-- Collected data follows --
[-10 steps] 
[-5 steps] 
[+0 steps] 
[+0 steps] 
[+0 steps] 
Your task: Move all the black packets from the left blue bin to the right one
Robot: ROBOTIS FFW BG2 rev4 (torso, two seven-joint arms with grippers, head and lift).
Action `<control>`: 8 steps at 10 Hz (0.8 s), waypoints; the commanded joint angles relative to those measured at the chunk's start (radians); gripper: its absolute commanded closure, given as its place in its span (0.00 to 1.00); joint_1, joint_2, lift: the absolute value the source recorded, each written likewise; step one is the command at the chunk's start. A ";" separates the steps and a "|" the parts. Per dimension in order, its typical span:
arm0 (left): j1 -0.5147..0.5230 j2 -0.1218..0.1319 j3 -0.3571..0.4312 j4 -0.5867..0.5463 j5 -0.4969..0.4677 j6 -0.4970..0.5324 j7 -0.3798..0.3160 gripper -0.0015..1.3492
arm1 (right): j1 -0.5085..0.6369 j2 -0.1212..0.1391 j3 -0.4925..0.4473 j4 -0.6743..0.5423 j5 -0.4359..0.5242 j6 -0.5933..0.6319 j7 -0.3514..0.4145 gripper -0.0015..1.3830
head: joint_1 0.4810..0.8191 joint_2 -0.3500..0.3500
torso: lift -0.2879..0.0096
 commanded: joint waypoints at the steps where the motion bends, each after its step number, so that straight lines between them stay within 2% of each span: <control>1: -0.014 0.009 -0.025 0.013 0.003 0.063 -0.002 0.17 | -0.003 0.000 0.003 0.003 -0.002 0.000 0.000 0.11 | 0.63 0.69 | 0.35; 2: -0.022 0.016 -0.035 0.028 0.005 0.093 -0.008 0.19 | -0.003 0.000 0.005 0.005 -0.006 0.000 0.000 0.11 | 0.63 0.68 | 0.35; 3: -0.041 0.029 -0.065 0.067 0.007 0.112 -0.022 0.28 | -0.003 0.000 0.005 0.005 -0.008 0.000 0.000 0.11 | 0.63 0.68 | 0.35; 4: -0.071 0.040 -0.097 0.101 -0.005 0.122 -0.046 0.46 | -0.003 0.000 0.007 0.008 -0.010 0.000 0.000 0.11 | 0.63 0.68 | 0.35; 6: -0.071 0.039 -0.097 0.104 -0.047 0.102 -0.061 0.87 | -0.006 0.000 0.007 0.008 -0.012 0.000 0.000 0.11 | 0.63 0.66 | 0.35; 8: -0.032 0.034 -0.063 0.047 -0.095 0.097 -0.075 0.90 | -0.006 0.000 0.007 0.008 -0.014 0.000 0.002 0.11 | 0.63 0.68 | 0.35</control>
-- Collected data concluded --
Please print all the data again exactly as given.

[-10 steps] 
[-5 steps] 
[+0 steps] 
[+0 steps] 
[+0 steps] 
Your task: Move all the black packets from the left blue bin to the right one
Robot: ROBOTIS FFW BG2 rev4 (torso, two seven-joint arms with grippers, head and lift).
Action `<control>`: 8 steps at 10 Hz (0.8 s), waypoints; the commanded joint angles relative to those measured at the chunk's start (radians); gripper: its absolute commanded closure, given as its place in its span (0.00 to 1.00); joint_1, joint_2, lift: the absolute value the source recorded, each written likewise; step one is the command at the chunk's start. A ";" separates the steps and a "|" the parts. Per dimension in order, its typical span:
arm0 (left): j1 -0.5147..0.5230 j2 -0.1218..0.1319 j3 -0.3571..0.4312 j4 -0.5867..0.5463 j5 -0.4969..0.4677 j6 -0.4970..0.5324 j7 -0.3798..0.3160 gripper -0.0015..1.3492
arm1 (right): j1 -0.5085..0.6369 j2 -0.1212..0.1391 j3 -0.4925..0.4473 j4 -0.6743..0.5423 j5 -0.4359..0.5242 j6 -0.5933..0.6319 j7 -0.3514..0.4145 gripper -0.0015..1.3830
head: joint_1 0.4810..0.8191 joint_2 -0.3500..0.3500
torso: lift -0.2879..0.0096
 commanded: joint waypoints at the steps where the motion bends, each after its step number, so that straight lines between them stay within 2% of each span: <control>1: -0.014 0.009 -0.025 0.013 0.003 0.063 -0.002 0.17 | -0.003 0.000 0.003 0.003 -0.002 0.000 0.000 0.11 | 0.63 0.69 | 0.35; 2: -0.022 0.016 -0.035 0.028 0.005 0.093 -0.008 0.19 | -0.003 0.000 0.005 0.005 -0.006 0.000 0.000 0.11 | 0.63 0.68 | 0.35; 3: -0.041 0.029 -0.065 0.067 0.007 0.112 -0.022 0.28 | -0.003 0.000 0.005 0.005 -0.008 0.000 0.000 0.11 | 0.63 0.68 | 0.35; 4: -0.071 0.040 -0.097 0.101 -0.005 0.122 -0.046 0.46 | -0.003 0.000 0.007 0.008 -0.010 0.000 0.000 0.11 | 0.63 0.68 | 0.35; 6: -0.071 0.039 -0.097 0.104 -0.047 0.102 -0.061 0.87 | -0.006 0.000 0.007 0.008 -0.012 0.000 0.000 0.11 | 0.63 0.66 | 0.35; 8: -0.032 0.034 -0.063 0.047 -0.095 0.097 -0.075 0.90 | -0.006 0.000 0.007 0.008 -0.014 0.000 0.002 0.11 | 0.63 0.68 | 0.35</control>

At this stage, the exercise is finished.